Minnesota Statutes Chapter 10A gives the CFB the ability to make recommendations to the legislature but that's an ability it should use sparingly and wisely. Instead, Goldsmith's appearance at the clown show put on by the risible Larry Jacobs erodes public confidence that the board is impartial. This confidence is hanging by a thread, currently, given the refusal of the CFB to meet in open session when considering whether to fine the DLF senators who conspired together to, essentially, steal the election in 2012. The DFL Senate Caucus was fined $100,000 for their corruption. The public was deemed unworthy of knowing what deliberations the Board undertook in letting the unethical individual senators off the financial hook because it met in executive session, closed to the public and press. This is corruption by another name. The CFB should never meet in executive session except when getting legal advice or being updated by staff on an ongoing investigation.
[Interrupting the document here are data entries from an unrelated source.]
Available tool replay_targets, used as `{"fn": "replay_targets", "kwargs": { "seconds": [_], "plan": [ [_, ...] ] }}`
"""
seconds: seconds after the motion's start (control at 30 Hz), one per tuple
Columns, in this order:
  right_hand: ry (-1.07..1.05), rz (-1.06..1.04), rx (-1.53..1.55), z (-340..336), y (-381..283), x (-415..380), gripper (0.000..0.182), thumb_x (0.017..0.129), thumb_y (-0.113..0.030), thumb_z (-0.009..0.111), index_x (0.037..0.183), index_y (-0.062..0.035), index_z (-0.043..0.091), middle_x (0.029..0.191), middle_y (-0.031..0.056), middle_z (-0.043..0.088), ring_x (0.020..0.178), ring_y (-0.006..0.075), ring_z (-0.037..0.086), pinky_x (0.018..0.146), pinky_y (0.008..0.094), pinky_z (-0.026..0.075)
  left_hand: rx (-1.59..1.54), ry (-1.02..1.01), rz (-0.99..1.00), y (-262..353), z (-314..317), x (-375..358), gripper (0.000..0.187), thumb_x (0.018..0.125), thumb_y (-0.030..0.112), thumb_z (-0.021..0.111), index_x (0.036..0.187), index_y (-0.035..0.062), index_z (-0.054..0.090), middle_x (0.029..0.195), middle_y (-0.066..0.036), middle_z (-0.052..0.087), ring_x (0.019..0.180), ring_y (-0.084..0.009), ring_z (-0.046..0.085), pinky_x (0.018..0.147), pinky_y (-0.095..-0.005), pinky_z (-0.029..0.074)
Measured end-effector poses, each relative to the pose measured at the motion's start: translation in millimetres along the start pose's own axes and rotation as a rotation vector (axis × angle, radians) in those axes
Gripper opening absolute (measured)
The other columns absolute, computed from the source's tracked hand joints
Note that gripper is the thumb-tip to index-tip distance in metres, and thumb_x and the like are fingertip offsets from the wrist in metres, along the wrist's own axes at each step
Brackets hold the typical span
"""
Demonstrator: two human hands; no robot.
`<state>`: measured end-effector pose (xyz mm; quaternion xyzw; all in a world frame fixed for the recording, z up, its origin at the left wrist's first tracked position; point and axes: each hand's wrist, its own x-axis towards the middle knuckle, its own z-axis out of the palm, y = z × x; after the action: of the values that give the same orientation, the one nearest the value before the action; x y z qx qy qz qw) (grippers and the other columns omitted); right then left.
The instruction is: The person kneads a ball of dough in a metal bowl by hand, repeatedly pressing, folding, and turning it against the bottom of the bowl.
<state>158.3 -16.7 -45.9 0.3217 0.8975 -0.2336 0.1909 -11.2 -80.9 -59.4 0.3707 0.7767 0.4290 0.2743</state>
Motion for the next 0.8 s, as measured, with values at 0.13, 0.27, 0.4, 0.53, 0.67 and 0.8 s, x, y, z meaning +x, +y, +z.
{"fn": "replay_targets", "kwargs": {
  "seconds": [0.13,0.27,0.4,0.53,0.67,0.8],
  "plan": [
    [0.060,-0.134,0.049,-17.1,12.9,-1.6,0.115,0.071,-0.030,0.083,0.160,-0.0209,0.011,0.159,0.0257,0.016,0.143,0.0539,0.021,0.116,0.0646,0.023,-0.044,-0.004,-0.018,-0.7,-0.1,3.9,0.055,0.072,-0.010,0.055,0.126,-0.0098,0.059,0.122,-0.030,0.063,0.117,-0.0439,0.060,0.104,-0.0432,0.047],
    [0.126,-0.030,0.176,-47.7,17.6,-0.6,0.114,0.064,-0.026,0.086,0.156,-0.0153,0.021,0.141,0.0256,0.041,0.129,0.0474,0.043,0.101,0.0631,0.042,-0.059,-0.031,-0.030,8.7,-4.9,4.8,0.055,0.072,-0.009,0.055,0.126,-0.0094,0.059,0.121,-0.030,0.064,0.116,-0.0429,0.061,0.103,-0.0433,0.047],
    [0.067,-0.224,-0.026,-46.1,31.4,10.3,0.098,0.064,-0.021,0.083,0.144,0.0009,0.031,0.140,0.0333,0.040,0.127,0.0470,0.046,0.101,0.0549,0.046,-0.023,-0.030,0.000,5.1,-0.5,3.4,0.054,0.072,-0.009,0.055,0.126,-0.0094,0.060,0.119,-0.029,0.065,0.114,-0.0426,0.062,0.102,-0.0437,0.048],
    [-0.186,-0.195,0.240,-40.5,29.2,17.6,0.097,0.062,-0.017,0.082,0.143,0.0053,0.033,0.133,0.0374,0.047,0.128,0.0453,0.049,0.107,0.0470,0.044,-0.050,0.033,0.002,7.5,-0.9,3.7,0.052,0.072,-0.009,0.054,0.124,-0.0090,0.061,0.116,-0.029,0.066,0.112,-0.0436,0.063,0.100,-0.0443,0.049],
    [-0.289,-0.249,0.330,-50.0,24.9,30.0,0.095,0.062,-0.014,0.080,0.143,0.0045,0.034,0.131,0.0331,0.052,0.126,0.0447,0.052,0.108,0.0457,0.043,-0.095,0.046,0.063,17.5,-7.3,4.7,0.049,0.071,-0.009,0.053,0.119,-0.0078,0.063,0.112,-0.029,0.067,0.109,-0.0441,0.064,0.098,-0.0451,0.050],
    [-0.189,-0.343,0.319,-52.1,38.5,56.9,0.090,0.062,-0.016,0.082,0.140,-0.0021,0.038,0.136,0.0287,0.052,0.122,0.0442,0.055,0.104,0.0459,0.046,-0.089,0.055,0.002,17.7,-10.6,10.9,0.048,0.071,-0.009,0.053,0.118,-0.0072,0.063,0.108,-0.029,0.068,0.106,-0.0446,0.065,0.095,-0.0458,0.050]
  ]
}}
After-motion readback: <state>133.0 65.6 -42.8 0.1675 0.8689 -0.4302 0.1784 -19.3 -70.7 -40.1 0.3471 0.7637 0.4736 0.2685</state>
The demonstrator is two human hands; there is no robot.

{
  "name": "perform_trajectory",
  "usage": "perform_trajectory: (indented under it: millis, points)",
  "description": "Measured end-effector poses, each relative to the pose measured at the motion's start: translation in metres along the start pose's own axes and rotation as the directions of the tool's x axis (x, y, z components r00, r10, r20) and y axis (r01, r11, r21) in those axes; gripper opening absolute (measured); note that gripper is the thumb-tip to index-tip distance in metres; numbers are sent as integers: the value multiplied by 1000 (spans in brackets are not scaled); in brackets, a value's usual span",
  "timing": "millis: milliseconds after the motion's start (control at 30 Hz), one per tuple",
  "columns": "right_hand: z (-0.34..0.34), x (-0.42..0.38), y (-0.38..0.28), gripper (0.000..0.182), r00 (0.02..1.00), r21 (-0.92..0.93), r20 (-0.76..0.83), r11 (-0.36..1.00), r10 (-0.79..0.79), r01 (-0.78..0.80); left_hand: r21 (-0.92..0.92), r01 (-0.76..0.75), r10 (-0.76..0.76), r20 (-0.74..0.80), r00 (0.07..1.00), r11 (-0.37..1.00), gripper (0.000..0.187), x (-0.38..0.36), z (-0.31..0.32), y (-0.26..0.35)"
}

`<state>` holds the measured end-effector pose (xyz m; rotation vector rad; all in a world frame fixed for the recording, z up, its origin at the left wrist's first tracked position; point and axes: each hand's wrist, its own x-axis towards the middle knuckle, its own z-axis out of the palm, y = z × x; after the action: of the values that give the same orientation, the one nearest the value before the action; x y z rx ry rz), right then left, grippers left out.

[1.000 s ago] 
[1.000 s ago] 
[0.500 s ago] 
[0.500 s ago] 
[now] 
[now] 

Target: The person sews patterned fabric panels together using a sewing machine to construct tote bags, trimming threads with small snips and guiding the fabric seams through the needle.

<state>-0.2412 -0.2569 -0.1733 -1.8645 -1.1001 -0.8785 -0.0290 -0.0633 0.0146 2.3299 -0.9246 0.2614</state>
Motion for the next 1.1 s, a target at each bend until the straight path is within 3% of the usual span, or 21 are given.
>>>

Transparency is desired except when Goldsmith & the Board support clear, partisan objectives. They cheerfully and sanctimoniously exempted from disclosure a donor who worked for a Catholic organization who wanted to donate to a pro same sex marriage group in 2012. The CFB makes a case by case exemption in favor of policy outcomes they support but this isn't fair or just. No matter.

Now Goldsmith has thoroughly politicized the CFB, almost to the point of no return. He should not participate in the HHH event if he wants to have any credibility with the legislature or, far more importantly, the public that he ostensibly serves.